┏━━

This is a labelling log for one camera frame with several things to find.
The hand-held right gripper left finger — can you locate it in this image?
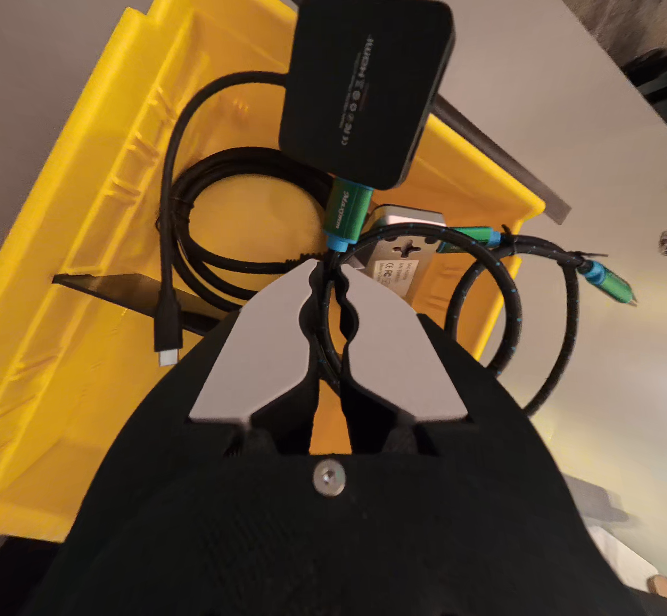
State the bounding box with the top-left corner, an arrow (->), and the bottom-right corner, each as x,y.
189,260 -> 320,425

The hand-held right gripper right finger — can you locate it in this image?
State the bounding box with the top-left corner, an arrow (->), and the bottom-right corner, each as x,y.
340,265 -> 470,425

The silver port hub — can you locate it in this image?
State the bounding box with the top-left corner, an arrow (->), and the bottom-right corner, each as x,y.
358,204 -> 449,306

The black cable with silver plug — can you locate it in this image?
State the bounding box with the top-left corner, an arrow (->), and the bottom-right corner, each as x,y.
167,147 -> 336,306

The black square hub lead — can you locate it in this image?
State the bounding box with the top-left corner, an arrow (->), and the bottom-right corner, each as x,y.
154,71 -> 295,367

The yellow plastic bin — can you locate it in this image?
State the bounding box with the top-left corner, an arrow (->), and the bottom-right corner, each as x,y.
0,0 -> 548,544

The black square adapter hub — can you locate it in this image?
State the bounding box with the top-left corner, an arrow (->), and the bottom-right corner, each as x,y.
278,0 -> 458,190

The dark bin divider panel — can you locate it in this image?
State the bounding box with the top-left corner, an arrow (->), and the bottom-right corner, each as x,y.
51,271 -> 226,337

┗━━

→ Goal of the exercise: Whenever a line of the listing above holds the word "held", copy that line.

→ Written solution:
The hand-held right gripper left finger — can you locate it in this image?
The hand-held right gripper right finger — can you locate it in this image?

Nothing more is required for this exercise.